* Work to be completed:
In the entries that follow, find the line containing "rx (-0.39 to"; from there, copy every line exactly through the line containing "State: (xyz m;".

* Data section:
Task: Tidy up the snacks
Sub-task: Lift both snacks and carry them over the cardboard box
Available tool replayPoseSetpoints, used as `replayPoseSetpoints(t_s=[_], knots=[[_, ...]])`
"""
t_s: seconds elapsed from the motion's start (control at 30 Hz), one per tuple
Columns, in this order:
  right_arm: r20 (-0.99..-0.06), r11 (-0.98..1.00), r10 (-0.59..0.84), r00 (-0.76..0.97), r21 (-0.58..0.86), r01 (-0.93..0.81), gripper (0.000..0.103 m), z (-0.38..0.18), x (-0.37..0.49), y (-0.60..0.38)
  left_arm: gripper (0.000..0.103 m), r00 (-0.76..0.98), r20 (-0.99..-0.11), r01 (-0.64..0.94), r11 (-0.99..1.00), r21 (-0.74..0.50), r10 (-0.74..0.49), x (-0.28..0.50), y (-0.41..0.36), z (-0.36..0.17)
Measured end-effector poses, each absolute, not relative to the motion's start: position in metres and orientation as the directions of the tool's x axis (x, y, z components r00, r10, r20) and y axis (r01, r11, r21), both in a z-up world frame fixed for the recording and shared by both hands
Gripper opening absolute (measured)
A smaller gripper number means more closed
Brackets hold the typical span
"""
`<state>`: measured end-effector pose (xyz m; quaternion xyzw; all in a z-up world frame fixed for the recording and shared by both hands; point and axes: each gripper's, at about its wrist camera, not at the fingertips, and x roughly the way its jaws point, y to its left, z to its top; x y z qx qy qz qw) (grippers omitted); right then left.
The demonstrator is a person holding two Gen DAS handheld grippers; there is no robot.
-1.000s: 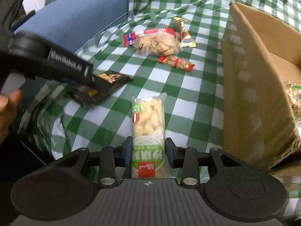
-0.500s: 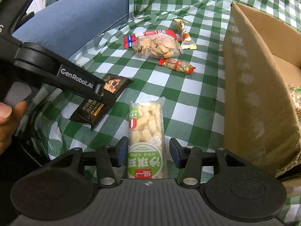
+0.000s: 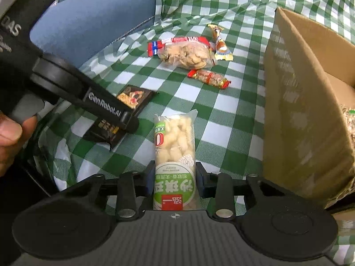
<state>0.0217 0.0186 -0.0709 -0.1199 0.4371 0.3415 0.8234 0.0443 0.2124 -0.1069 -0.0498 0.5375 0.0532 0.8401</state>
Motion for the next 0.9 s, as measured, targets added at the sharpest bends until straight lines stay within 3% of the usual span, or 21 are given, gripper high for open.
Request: replayPoseSetpoints(t_s=[0.9], knots=[[-0.828, 0.768, 0.415, 0.378, 0.096, -0.633, 0.04, -0.077, 0.03, 0.014, 0.044, 0.412, -0.91, -0.166, 0.986, -0.031, 0.041, 0.044, 0.214, -0.108]])
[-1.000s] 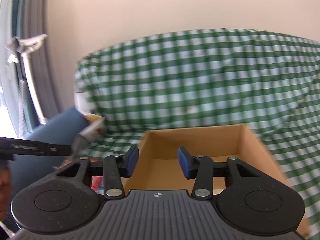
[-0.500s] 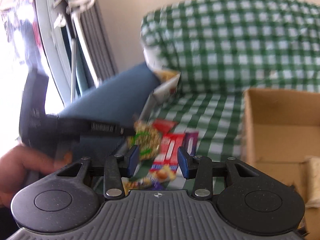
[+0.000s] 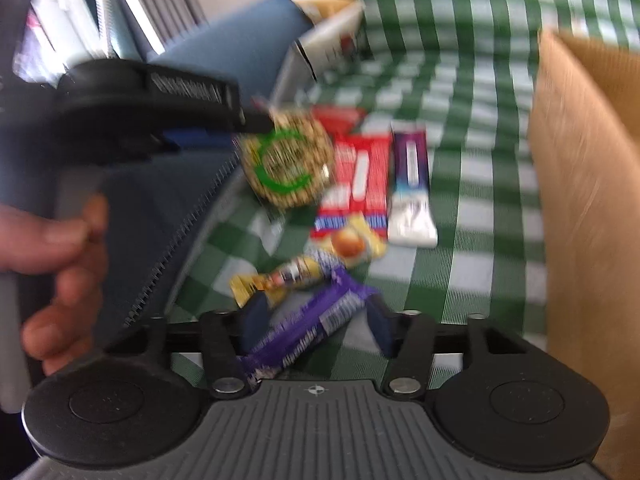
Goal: Organize snacks
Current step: 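Grasp the purple candy bar with the right gripper while the left reaches toward the peanut bag, then grasp the round peanut bag with the left gripper while the right holds the purple bar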
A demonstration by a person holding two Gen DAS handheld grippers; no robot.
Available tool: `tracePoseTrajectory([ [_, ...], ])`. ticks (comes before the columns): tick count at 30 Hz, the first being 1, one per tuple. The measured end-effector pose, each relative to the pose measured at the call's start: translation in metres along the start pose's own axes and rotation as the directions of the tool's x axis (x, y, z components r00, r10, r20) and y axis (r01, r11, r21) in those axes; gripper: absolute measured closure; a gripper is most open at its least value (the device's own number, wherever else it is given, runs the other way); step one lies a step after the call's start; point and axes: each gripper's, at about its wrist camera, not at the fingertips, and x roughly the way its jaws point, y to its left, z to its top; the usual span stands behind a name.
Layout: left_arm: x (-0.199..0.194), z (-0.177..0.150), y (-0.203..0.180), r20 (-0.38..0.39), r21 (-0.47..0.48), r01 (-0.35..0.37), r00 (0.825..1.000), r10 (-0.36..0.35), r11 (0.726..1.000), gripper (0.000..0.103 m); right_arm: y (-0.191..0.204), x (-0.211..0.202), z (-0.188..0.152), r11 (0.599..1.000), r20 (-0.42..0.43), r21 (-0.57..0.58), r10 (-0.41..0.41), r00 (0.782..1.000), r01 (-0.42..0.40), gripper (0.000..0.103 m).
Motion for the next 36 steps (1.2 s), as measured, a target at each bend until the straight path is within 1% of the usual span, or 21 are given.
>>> tracePoseTrajectory([
  [3,0.005,0.001,0.000,-0.005,0.002,-0.011,1.000,0.011,1.000,0.058,0.001,0.007,-0.003,1.000,-0.028,0.005,-0.001,1.000,0.001,0.044],
  [5,0.009,0.001,0.002,-0.013,0.001,-0.017,1.000,0.017,1.000,0.058,0.004,0.010,-0.005,1.000,-0.043,-0.018,-0.004,0.999,0.003,0.044],
  [6,0.011,0.002,0.002,-0.014,-0.001,-0.018,1.000,0.018,1.000,0.058,0.005,0.015,-0.005,0.999,-0.054,-0.033,-0.012,0.998,0.011,0.046],
  [7,0.012,0.002,0.003,-0.013,-0.002,-0.018,1.000,0.018,1.000,0.058,0.005,0.017,-0.005,0.999,-0.063,-0.044,-0.020,0.998,0.017,0.053],
  [8,0.014,0.002,0.004,-0.013,-0.001,-0.016,1.000,0.016,1.000,0.058,0.006,0.019,-0.007,0.998,-0.072,-0.052,-0.023,0.997,0.019,0.056],
  [10,0.018,0.002,0.003,-0.018,0.007,-0.016,1.000,0.016,1.000,0.057,0.006,0.020,-0.007,0.997,-0.078,-0.068,-0.036,0.996,0.030,0.068],
  [11,0.020,0.002,0.002,-0.019,0.015,-0.019,1.000,0.019,1.000,0.056,0.007,0.019,-0.007,0.996,-0.077,-0.081,-0.046,0.996,0.040,0.072],
  [12,0.021,0.002,0.001,-0.019,0.022,-0.019,1.000,0.020,1.000,0.054,0.007,0.019,-0.007,0.995,-0.077,-0.091,-0.054,0.996,0.047,0.081],
  [13,0.023,0.002,0.000,-0.017,0.029,-0.019,1.000,0.019,0.999,0.052,0.006,0.018,-0.008,0.995,-0.078,-0.093,-0.055,0.995,0.048,0.085],
  [18,0.031,0.003,-0.008,-0.005,0.070,-0.037,0.999,0.038,0.997,0.043,0.004,0.005,-0.005,0.992,-0.048,-0.104,-0.082,0.995,0.077,0.087],
  [19,0.033,0.003,-0.010,-0.001,0.076,-0.046,0.999,0.046,0.996,0.042,0.003,0.002,-0.004,0.991,-0.041,-0.107,-0.084,0.996,0.079,0.087],
  [23,0.035,0.006,-0.016,0.043,0.111,-0.084,0.996,0.080,0.990,0.037,0.000,-0.005,-0.003,0.987,-0.029,-0.119,-0.108,0.994,0.104,0.087],
  [25,0.038,0.004,-0.020,0.053,0.139,-0.098,0.994,0.092,0.985,0.034,-0.004,-0.008,-0.003,0.987,-0.030,-0.118,-0.113,0.993,0.109,0.087],
  [27,0.045,0.002,-0.023,0.036,0.176,-0.100,0.995,0.095,0.979,0.030,-0.007,-0.009,-0.003,0.986,-0.038,-0.120,-0.120,0.992,0.115,0.087],
  [29,0.051,-0.001,-0.028,0.006,0.227,-0.112,0.994,0.113,0.967,0.030,-0.009,-0.006,-0.005,0.984,-0.062,-0.134,-0.130,0.990,0.120,0.087],
  [31,0.055,-0.003,-0.031,-0.001,0.273,-0.135,0.990,0.140,0.953,0.034,-0.010,-0.001,-0.008,0.978,-0.085,-0.154,-0.153,0.985,0.139,0.087],
  [32,0.056,-0.002,-0.029,-0.004,0.270,-0.141,0.989,0.148,0.953,0.043,-0.011,0.001,-0.008,0.976,-0.094,-0.162,-0.161,0.982,0.145,0.087],
  [33,0.055,-0.002,-0.025,-0.009,0.256,-0.145,0.988,0.152,0.956,0.053,-0.012,0.002,-0.009,0.975,-0.102,-0.167,-0.165,0.981,0.146,0.087],
  [35,0.053,0.000,-0.020,-0.020,0.223,-0.130,0.990,0.138,0.966,0.056,-0.014,0.003,-0.011,0.974,-0.107,-0.174,-0.163,0.981,0.143,0.087],
  [36,0.051,0.001,-0.018,-0.022,0.215,-0.127,0.991,0.135,0.968,0.063,-0.014,0.002,-0.011,0.973,-0.107,-0.180,-0.162,0.981,0.142,0.087],
])
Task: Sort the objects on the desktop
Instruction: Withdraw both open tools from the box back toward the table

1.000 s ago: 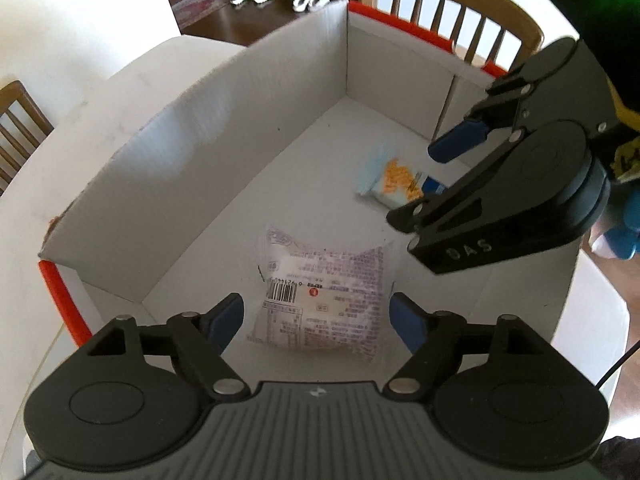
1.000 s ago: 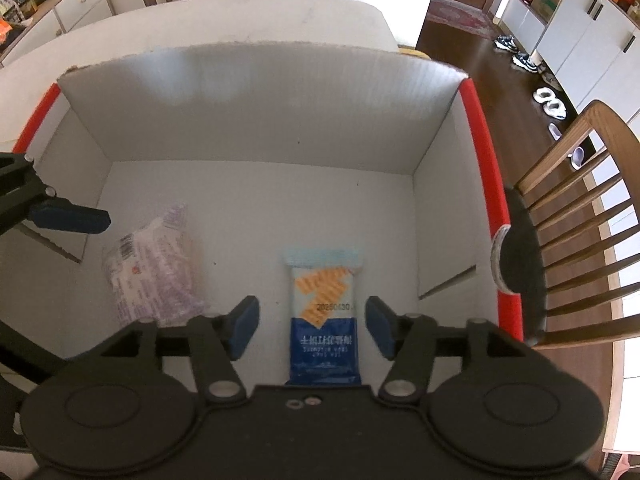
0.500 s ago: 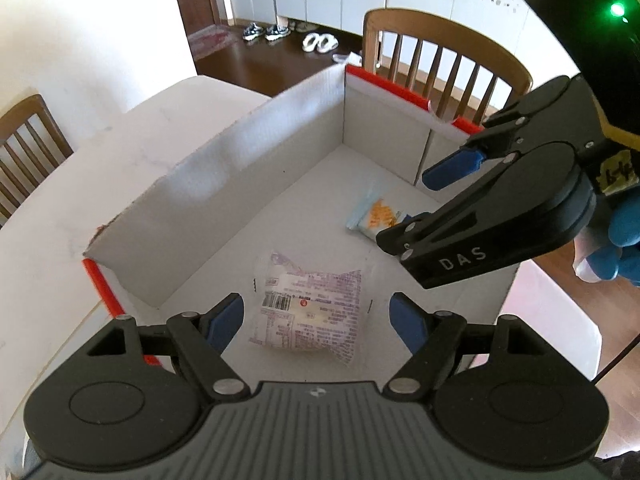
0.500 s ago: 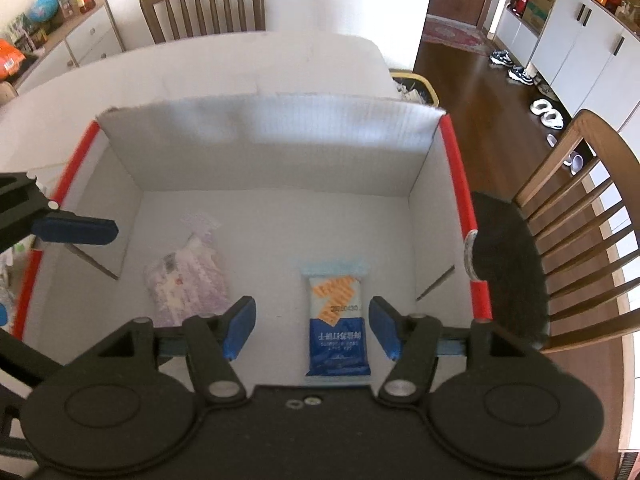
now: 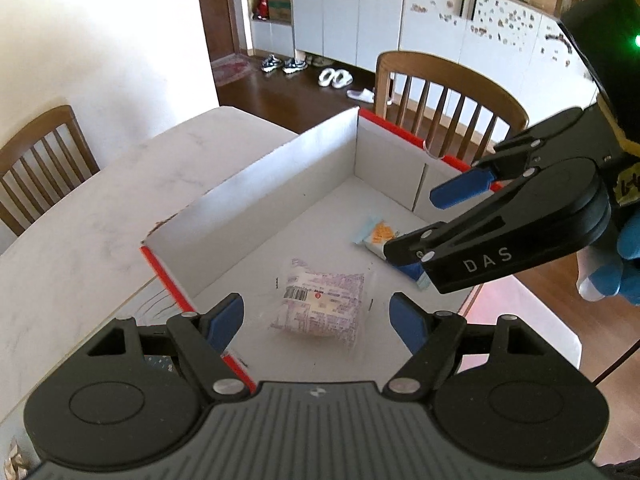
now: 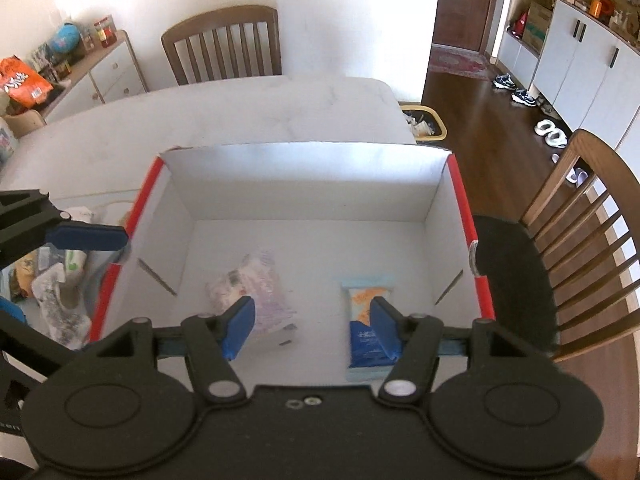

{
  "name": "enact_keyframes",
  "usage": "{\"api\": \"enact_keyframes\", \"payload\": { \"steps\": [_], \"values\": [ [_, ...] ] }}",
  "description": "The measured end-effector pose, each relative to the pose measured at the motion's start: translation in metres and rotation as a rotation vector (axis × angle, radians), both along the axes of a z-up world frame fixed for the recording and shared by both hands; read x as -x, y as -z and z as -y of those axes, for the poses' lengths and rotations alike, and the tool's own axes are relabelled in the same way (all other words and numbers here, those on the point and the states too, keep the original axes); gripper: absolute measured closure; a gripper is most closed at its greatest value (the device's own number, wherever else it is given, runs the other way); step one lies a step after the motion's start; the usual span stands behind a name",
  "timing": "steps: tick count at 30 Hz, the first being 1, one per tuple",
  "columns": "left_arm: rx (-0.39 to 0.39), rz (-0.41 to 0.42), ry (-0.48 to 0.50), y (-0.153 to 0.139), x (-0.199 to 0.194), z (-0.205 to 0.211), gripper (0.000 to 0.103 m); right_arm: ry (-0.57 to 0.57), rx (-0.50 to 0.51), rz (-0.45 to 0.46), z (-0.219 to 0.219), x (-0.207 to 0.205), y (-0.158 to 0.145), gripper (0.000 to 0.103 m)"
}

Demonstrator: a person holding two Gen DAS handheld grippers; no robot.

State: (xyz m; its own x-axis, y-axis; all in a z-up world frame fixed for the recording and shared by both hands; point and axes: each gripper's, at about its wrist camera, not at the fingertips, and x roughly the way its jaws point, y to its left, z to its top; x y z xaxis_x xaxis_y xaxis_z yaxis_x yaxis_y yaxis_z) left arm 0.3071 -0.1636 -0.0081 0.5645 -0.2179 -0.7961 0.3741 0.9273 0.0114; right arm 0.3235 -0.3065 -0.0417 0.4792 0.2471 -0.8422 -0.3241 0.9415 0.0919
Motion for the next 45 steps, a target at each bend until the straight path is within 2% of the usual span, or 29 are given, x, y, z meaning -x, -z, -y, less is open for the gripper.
{"api": "enact_keyframes", "payload": {
  "steps": [11,21,29,45],
  "values": [
    [0.053,0.055,-0.015,-0.026,0.037,-0.028,0.023,0.045,-0.036,0.051,-0.016,0.035,-0.018,0.039],
    [0.087,0.079,-0.058,-0.042,0.066,-0.067,0.023,0.055,-0.083,0.051,-0.05,0.063,-0.025,0.039],
    [0.102,0.078,-0.086,-0.043,0.087,-0.103,0.023,0.048,-0.088,0.067,-0.087,0.081,-0.028,0.039],
    [0.139,0.047,-0.19,-0.024,0.124,-0.19,0.023,0.007,-0.073,0.058,-0.167,0.106,-0.023,0.039]
  ]
}}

* Task solution:
  "columns": "left_arm: rx (-0.39 to 0.39), rz (-0.41 to 0.42), ry (-0.48 to 0.50), y (-0.153 to 0.139), x (-0.199 to 0.194), z (-0.205 to 0.211), gripper (0.000 to 0.103 m); right_arm: ry (-0.57 to 0.57), rx (-0.50 to 0.51), rz (-0.45 to 0.46), z (-0.219 to 0.219), x (-0.207 to 0.205), y (-0.158 to 0.145), gripper (0.000 to 0.103 m)"
}

Demonstrator: a person holding two Gen DAS handheld grippers; no robot.

State: (xyz m; its own x-axis, y-axis; all in a z-up world frame fixed for the recording and shared by both hands; point and axes: each gripper's, at about its wrist camera, not at the fingertips, and x roughly the way its jaws point, y to its left, z to its top; x y z xaxis_x xaxis_y xaxis_z yaxis_x yaxis_y yaxis_z) left arm 0.3071 -0.1636 -0.0081 0.5645 -0.2179 -0.7961 0.3741 0.9273 0.0114; right arm 0.3235 -0.3065 -0.0417 0.4792 0.2471 -0.8422 -0.3241 0.9415 0.0919

No more output is required.